**Work item:** Reproduce the data exactly as given, except for any images.

**Collected material:**
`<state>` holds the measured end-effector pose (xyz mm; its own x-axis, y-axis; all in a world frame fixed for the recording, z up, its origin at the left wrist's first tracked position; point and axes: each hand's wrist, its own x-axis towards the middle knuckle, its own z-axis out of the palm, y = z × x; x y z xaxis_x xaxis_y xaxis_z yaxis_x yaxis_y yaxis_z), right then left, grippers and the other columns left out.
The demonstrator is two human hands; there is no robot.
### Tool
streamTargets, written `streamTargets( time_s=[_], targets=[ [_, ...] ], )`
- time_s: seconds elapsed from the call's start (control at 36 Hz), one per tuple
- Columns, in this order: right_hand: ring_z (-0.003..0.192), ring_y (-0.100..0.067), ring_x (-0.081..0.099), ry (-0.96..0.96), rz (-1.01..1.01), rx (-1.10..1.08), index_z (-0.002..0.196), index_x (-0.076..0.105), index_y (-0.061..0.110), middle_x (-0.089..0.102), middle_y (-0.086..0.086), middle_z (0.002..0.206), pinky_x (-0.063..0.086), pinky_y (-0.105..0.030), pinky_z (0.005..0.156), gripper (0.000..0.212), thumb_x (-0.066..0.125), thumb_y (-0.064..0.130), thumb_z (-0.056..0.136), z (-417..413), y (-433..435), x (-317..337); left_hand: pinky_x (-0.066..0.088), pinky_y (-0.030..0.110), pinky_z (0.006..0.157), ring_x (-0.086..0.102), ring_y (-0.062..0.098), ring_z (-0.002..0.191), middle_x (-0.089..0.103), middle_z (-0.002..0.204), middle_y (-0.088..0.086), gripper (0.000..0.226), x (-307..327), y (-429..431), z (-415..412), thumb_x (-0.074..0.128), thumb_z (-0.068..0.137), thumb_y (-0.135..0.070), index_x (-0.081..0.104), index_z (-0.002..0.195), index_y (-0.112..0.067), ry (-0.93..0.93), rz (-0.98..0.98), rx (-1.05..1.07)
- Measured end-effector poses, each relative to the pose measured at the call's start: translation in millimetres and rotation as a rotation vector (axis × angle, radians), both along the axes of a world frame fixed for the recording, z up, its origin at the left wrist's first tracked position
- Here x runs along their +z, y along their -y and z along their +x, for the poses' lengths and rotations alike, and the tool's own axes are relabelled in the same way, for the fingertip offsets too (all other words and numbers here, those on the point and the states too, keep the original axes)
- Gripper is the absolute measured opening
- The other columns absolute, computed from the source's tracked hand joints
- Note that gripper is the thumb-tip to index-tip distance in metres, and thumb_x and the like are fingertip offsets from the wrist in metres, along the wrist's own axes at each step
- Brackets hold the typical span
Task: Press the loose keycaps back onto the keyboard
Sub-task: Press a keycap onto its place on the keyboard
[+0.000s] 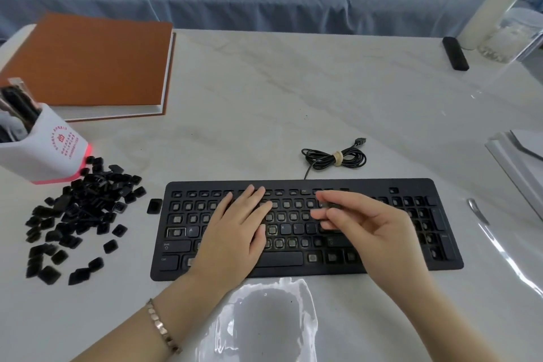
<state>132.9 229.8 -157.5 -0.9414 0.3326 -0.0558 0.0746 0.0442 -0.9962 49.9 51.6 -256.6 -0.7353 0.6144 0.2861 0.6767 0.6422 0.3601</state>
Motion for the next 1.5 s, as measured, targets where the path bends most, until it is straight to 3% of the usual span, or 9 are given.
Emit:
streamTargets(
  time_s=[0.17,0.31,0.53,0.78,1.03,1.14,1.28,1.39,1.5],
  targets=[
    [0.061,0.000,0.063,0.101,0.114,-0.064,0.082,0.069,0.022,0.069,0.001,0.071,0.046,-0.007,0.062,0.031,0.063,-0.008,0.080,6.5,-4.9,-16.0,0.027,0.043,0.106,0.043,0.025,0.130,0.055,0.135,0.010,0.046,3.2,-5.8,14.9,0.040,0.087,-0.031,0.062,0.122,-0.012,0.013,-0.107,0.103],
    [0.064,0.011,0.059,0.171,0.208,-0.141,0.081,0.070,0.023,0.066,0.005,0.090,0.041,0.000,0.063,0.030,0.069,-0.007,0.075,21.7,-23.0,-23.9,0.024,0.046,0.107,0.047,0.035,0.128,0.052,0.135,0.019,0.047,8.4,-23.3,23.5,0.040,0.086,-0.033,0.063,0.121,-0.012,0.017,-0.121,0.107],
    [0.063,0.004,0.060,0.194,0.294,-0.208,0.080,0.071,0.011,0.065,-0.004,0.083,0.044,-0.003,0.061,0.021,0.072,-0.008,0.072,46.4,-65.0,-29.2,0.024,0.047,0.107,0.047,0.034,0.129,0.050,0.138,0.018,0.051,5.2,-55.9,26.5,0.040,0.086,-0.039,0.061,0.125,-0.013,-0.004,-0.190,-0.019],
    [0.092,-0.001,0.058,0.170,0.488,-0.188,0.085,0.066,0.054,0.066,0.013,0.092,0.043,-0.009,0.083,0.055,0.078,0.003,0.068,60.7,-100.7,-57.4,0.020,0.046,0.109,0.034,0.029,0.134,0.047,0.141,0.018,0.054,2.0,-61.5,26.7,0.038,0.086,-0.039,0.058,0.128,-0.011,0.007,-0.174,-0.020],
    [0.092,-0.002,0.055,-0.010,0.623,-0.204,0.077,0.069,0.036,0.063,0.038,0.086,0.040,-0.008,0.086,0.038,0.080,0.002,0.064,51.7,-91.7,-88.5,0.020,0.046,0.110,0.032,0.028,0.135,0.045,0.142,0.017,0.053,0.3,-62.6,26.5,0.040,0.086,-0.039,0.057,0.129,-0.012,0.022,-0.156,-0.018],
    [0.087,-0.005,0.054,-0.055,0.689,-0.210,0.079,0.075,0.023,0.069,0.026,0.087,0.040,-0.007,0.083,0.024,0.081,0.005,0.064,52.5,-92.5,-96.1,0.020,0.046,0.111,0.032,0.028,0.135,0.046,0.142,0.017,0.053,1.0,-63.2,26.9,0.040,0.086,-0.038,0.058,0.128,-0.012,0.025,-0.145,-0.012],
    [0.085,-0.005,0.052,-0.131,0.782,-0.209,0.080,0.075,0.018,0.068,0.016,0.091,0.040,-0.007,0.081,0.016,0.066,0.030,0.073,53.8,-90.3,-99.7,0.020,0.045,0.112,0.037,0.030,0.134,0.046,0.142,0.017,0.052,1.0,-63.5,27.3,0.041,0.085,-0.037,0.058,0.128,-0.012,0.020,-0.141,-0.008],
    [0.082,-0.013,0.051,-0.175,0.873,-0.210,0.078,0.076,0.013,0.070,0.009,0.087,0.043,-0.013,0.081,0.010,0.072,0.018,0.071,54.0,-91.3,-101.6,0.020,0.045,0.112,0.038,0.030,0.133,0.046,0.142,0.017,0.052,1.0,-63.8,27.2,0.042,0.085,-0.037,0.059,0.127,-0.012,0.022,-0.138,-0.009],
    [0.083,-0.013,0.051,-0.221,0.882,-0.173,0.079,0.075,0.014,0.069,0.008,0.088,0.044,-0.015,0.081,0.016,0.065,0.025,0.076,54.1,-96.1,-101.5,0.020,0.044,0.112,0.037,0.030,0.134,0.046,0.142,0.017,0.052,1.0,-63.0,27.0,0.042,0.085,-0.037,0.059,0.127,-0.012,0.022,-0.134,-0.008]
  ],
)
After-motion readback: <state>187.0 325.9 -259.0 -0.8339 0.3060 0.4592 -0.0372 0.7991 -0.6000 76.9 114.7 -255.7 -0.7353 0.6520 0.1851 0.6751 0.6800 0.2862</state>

**Written reply:**
`<state>` holds the measured end-effector pose (xyz mm; its own x-axis, y-axis; all in a world frame fixed for the recording, z up, its origin at the left wrist's first tracked position; point and axes: each hand's wrist, its own x-axis towards the middle knuckle, its own z-axis out of the palm, y = z × x; x y z xaxis_x xaxis_y xaxis_z yaxis_x yaxis_y yaxis_z), right then left, grippers and the other columns left out.
The demonstrator is two human hands; there is no robot.
### Tool
streamTargets, written `streamTargets( time_s=[_], targets=[ [_, ...] ], )`
- time_s: seconds elapsed from the call's start (control at 36 Hz), one per tuple
- Columns, in this order: right_hand: ring_z (-0.003..0.192), ring_y (-0.100..0.067), ring_x (-0.081..0.099), ry (-0.96..0.96), rz (-1.01..1.01), rx (-1.10..1.08), index_z (-0.002..0.196), index_x (-0.076..0.105), index_y (-0.061..0.110), middle_x (-0.089..0.102), middle_y (-0.086..0.086), middle_z (0.002..0.206), pinky_x (-0.063..0.086), pinky_y (-0.105..0.030), pinky_z (0.005..0.156), gripper (0.000..0.212), thumb_x (-0.066..0.125), thumb_y (-0.064..0.130), thumb_z (-0.056..0.136), z (-417..413), y (-433..435), x (-317..337); left_hand: pinky_x (-0.066..0.088), pinky_y (-0.030..0.110), pinky_z (0.006..0.157), ring_x (-0.086..0.102), ring_y (-0.062..0.098), ring_z (-0.002..0.191), middle_x (-0.089..0.103), middle_z (-0.002..0.204), middle_y (-0.088..0.086), gripper (0.000..0.226), x (-307..327), y (-429..431), z (-415..412), thumb_x (-0.074..0.128), thumb_z (-0.068..0.137), thumb_y (-0.135..0.070), index_x (-0.081..0.104), index_z (-0.002..0.195), index_y (-0.112..0.067), ry (-0.93..0.93), rz (-0.98..0.98), rx (-1.05..1.07)
- Measured end-effector poses, each relative to the pose measured at the call's start: translation in millimetres and rotation as a rotation vector (axis × angle, radians), both along the axes of a world frame fixed for the recording, z up, its origin at the left wrist's first tracked position
- Here x runs along their +z, y along their -y and z along their +x, for the poses' lengths and rotations alike, and the tool's own axes are relabelled in the same way, for the fingertip offsets too (all other words and numbers here, those on the point and the states too, keep the original axes)
- Gripper is the absolute measured opening
- The other columns absolute, computed from the source's tracked hand joints
- Note that gripper is the thumb-tip to index-tip distance in metres, and thumb_x and the like are fingertip offsets from the wrist in metres, along the wrist's own axes at each step
- Brackets hold the typical span
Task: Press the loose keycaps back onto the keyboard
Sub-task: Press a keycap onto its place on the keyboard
[+0.000s] 
<state>132.9 229.8 -157.5 -0.9414 0.3326 -0.0558 0.0746 0.0442 -0.9962 49.9 51.6 -256.6 -0.7353 0.6144 0.2861 0.6767 0.6422 0.3601</state>
Motion for the next 1.5 s, as measured, targets where the path bends most, until it is straight to 3% of the usual span, or 9 are given.
Emit:
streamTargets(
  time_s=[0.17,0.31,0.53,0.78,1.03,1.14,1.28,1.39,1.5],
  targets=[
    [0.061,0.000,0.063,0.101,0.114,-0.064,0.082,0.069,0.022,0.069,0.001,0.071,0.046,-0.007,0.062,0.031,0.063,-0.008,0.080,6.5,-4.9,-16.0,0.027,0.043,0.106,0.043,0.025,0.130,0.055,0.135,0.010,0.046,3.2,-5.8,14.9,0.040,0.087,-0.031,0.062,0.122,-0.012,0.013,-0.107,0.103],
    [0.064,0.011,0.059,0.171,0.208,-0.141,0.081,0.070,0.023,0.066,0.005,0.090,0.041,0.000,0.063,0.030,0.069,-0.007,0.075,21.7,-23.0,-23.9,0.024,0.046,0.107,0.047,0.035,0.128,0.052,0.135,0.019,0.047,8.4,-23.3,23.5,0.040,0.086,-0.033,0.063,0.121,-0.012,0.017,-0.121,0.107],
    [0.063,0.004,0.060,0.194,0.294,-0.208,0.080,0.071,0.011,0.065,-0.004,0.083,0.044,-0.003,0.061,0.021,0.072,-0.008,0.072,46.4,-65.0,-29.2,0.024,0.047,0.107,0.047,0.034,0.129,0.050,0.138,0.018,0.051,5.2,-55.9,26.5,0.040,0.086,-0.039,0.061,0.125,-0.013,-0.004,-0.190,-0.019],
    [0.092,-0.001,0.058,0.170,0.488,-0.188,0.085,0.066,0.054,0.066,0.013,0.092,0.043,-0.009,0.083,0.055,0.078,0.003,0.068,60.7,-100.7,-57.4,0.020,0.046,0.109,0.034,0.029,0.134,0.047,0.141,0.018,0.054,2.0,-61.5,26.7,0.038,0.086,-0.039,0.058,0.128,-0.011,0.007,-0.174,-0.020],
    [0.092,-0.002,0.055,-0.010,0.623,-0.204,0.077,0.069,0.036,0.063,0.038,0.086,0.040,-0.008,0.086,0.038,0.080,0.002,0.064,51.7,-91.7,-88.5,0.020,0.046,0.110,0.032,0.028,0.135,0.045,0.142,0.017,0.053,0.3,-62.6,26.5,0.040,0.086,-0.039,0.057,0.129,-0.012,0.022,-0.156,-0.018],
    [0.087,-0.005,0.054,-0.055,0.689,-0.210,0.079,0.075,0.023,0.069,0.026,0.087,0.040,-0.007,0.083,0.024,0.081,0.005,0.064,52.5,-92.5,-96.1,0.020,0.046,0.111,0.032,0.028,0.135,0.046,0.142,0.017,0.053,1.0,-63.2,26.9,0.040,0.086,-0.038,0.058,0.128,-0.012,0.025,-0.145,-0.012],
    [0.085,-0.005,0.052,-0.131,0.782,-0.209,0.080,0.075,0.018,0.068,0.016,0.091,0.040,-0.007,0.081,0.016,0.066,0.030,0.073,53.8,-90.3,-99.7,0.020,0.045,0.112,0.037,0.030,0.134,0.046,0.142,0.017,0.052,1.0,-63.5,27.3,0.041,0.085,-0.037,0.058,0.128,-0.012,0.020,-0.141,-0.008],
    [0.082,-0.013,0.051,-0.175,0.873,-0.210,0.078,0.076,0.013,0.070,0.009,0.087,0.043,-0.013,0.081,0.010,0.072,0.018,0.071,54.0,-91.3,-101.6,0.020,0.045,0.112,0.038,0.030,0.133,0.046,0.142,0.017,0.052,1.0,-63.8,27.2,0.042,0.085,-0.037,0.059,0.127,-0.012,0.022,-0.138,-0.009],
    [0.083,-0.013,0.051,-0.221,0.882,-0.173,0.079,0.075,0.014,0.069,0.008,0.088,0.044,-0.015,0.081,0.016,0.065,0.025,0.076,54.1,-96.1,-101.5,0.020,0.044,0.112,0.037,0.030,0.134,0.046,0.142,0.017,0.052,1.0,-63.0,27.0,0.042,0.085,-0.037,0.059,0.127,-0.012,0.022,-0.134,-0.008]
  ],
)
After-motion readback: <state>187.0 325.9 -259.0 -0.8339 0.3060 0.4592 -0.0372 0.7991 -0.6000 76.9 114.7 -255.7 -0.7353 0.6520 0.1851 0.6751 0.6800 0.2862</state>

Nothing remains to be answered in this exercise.